例のニュースとご飯を大盛りにするオバチャンの店は…
芸人としての島田紳助は、正直あまり好きではありません。常に漂うナルシスティックな香りや、お気に入りをファミリー化というか系列化していく感じとかがちょっと、ねえ。自分より立場の弱い女性マネージャーを殴って唾吐きかけておきながら「行列のできる法律相談所」をやり続けているなんて、タチの悪い冗談じゃないかとも思うわけです。
そんな俺が島田氏の著書『ご飯を大盛りにするオバチャンの店は必ず繁盛する』を手に取ったのは、例のニュースを知った直後、古本屋の100円棚でたまたま見付けたからでした。
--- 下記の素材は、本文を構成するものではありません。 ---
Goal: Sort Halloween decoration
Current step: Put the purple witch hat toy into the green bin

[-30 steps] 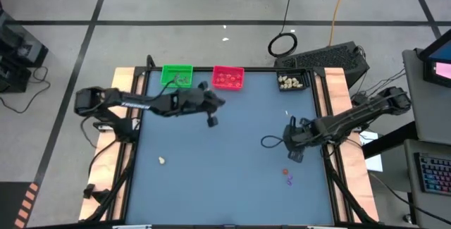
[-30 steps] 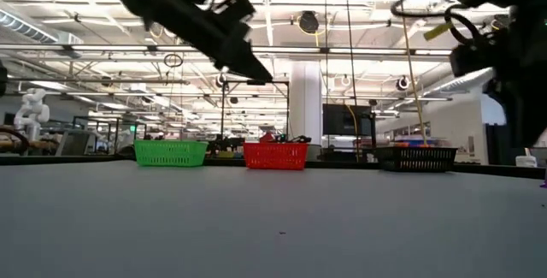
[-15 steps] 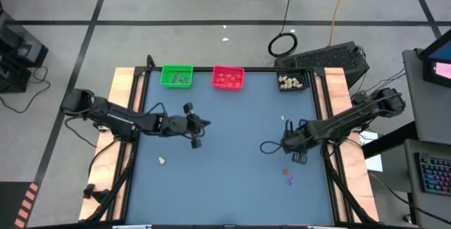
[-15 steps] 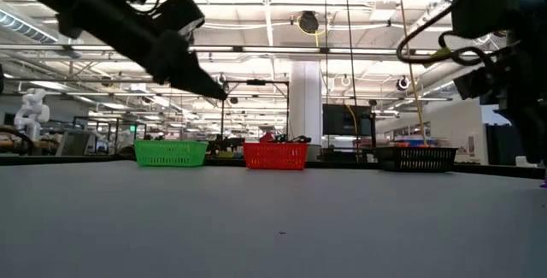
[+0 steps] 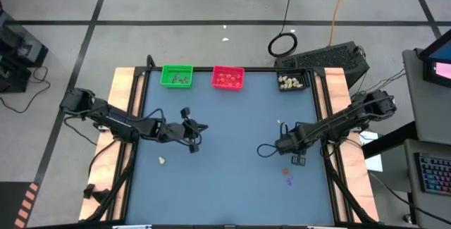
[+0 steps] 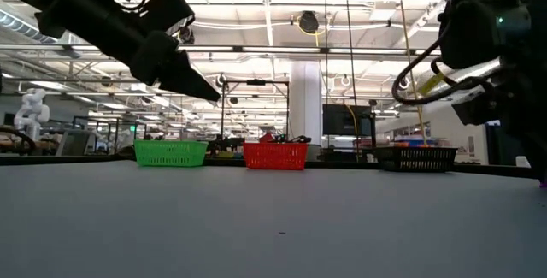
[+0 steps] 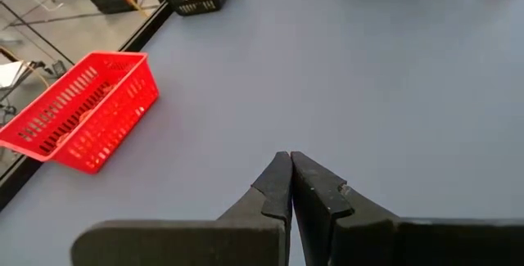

ビジネス書としての本書には、確かにこの人は何軒も店を成功させてきたのだなろうと感じさせるノウハウが書かれています。合理性に基づく常識はずれの重要性や従業員満足を重視した店舗運営、「商売は交換なのだ」という認識に基づく知恵の出し方等々、たまたまタレントが店を出して成功したのではなく、背景に成功を導く要因が存在していることがうかがえます。
著者はビジネスを始めようとしている人に対するアドバイスとして「ラブレターを書いたときの熱い気持ちを忘れないように」と言った直後に、「何かをやりたいという自分の気持ちに振り回されないように」と警句を発します。
「自分の用意できるお金と場所でやるということは、自分の都合でやるということだから、それえではお客さんのニーズに合う可能性が低くなってしまう。失敗の可能性は高くなるということだ」
こうした夢の持ち方と客観的な感覚の両立が、著者がビジネスで成功している大きな要因なのだと思います。
でも、芸人本として本書を眺めると、俺にはやっぱりナルシスト振りが鼻につきます。得意げに自作の社歌を披露した後に「どうだろう。少しでも熱い気持ちになってこないだろうか」と読者に問いかけるくだりなんか、尻がむずがゆくなるといいますか…。
ここで熱い気持ちになれるタレントさんはヘキサゴンファミリーで面倒みてもらえるけど、逆に鼻白んでそれを態度に出しちゃうような人は逆鱗に触れるのかなあ。実際はどうだったんでしょーか。